Each line that includes the word "robot" should be copied from the records.

Stored data:
########################################
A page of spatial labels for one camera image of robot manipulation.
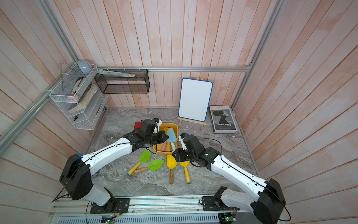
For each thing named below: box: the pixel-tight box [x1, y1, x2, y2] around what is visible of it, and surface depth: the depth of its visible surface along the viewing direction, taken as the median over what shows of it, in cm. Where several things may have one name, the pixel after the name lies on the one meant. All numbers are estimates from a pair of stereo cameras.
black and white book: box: [208, 105, 238, 134], surface depth 109 cm
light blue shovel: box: [166, 127, 178, 153], surface depth 85 cm
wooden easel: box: [177, 116, 207, 132], surface depth 106 cm
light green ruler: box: [97, 68, 136, 78], surface depth 92 cm
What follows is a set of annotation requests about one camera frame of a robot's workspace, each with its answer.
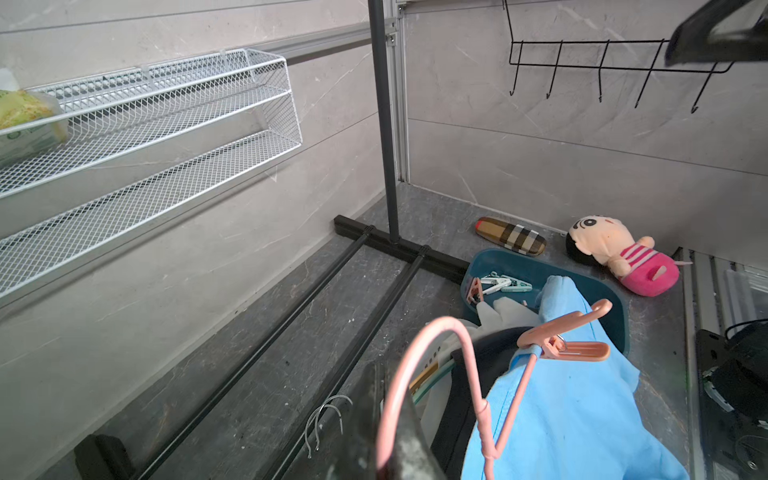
########################################
▶ **Exercise solution**:
A page of spatial labels for one camera image of robot manipulation.
What follows is a set of annotation requests about one camera frame of a robot's workspace, each with its answer.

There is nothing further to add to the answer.